Angepasste und homophobe Psychoanalytiker auf der einen, rebellische und emanzipatorische und Anhänger der sexuellen Revolution auf der anderen Seite lieferten sich wüste Gefechte. Streckenweise liest sich das Buch wie ein intellektueller Thriller voller bizarrer ­Paradoxien und wilder Neuerungen.

Neurosen und Komplexe

Die Nazis etwa hatten die „jüdische Wissenschaft“ verdammt, doch gingen wesentliche Erkenntnisse in die Psychologie und die Psychiatrie ein, wurden auch populär (Konzepte von „Neurosen“ oder „Komplexen“ etwa). In der Nachkriegszeit haben deutsche, postfaschistische Psychologen mit freudianischen Begrifflichkeiten viele Gutachten in Entschädigungsverfahren erstellt.

Es wurde postuliert, dass „ein normaler Mensch“ belastende Erfahrungen in sechs Monaten überwunden hätte, weshalb einem KZ-Überlebenden, der schwer misshandelt wurde, der alle seine Angehörigen verloren hatte, eine „hypochondrische Einstellung“ attestiert wurde, statt einer schweren seelischen Verwüstung. Anderen wurde beschieden, es sei die Aussicht auf Opferrente, die dazu führe, „dass Menschen nicht gesund werden könnten“. Da war von der „Flucht in die Krankheit“ die Rede, weil diese „Krankheitsgewinn“ brächte.

Häufig wurde argumentiert: Wer als Vierzigjähriger traumatisiert aus dem KZ kam, war wohl schon vorher verkorkst, da der Freud’schen Lehre entsprechend ja frühkindliche Erlebnisse und Prägungen für psychische Schäden verantwortlich seien. Entschädigungsanspruch läge deshalb keiner vor.

Widersprüchliche Globalgeschichte

Die widersprüchliche Global­geschichte der Psychoanalyse zeigt auch, wie der große Erfolg zu einem Fluch werden kann. Die Popularisierung versimpelte die Psychoanalyse als Gesellschaftstheorie, der Theo­rie­plu­ra­lis­mus, die Aufsplitterung in heterogene Schulen trug zu einem gewissen Niedergang nach dem „Zenit des Einflusses“ bei.

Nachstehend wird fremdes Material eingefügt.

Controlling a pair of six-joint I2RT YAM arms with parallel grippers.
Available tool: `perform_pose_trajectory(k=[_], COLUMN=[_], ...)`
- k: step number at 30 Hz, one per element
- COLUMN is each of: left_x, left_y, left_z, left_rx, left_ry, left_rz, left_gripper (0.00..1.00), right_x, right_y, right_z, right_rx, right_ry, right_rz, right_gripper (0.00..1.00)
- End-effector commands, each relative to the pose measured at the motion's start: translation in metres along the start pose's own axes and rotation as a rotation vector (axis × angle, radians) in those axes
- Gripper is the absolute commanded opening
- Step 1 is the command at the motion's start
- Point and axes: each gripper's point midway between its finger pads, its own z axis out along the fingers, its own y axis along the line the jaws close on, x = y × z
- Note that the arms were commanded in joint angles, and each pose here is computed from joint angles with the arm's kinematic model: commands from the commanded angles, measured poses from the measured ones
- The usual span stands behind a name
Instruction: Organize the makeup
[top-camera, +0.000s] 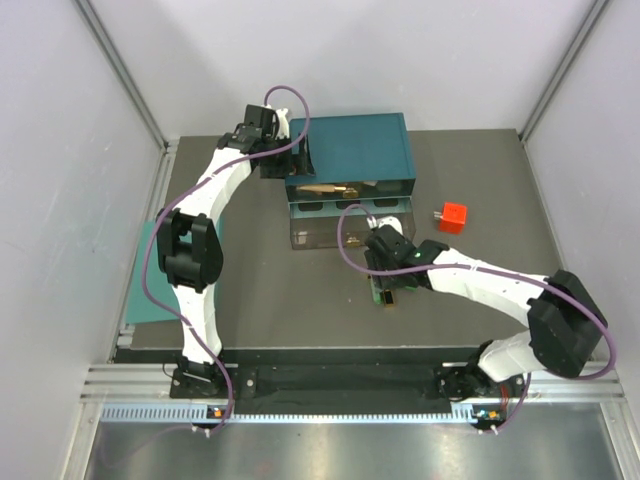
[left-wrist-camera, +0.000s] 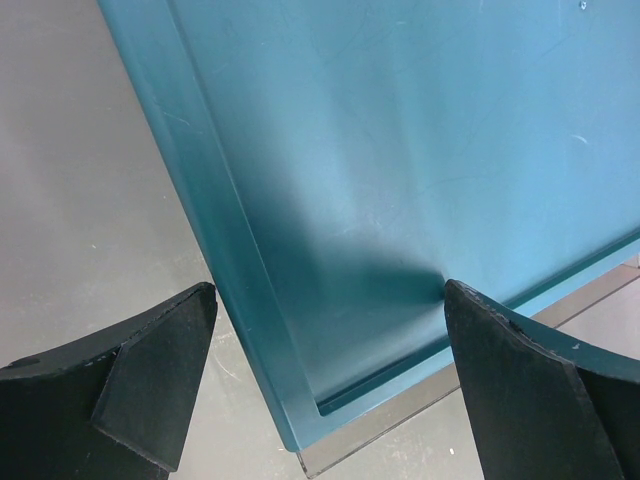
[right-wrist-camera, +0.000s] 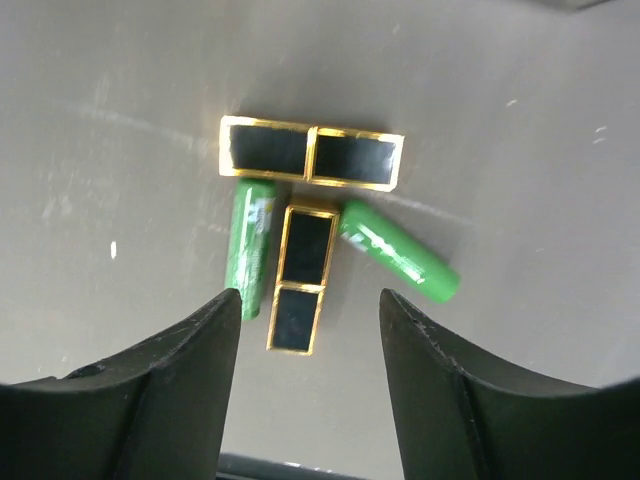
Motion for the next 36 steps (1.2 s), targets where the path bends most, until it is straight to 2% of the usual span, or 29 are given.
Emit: perform_pose_trajectory(k=[1,4,5,9,11,15,19,25,32,36], left_x=[0.041,0.043,0.044,0.048,0.051,0.053,0.051,0.053,0.053,0.051], left_y=[0.024,0.024,0.024,0.026,0.027,0.028,0.029,0.029,0.03,0.029], left_z=[0.012,0.013,0.012,0.013,0.014,0.015,0.015,0.017,0.017,0.015], left_rx=[-0.064,-0.064,-0.064,-0.071,-0.072,-0.073,-0.077,-0.074,-0.076,-0.076], left_ry=[0.139,0.145,0.148,0.165,0.175,0.179,0.175,0.18,0.183,0.177], left_rz=[0.003,0.001,0.0,0.0,-0.003,-0.003,-0.002,-0.005,-0.004,-0.004], left_gripper=[0.99,0.99,0.99,0.99,0.99,0.99,0.99,0.99,0.99,0.99], right_x=[0.006,0.016,0.019,0.028,0.033,0.039,0.04,0.041,0.017,-0.02], right_y=[0.015,0.017,0.018,0.018,0.017,0.014,0.012,0.014,0.019,0.029], right_z=[0.001,0.012,0.017,0.027,0.031,0.037,0.041,0.043,0.024,0.0], right_rx=[-0.066,-0.068,-0.065,-0.055,-0.042,-0.028,-0.025,-0.036,-0.078,-0.136], right_ry=[0.035,0.066,0.078,0.109,0.124,0.139,0.142,0.15,0.088,-0.008], right_rz=[0.023,0.02,0.018,0.008,0.003,0.008,0.008,-0.008,-0.039,-0.042], right_gripper=[0.57,0.56,0.51,0.48,0.4,0.36,0.21,0.06,0.03,0.02])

Die Zentralität von Sexualität geriet etwas in den Hintergrund, und mit radikalem gesellschaftlichem Wandel stand auch die krankhafte Unterdrückung von Sexualität durch Spießigkeit und Konventionen weniger im Fokus.

In hedonistischen Gesellschaften sind Probleme entfremdeten Sexuallebens einfach andere. Konsumismus, verdinglichtes Begehren, der Aggressionstrieb, der emotionale Stil, die seelische Verwundetheit von Kolonisierten – die Psychoanalyse zerfaserte sich produktiv in eine schier endlose Liste von Thematiken.

So ist Herzogs Studie zu einer famosen Geschichte der letzten 80 Jahre Zeitgeist und ­Geistesleben geworden, von Frantz Fanon über Jacques Lacan, von Karen Horney über Alexander Mitscherlich bis Konrad Lorenz treten sie alle aus den Kulissen.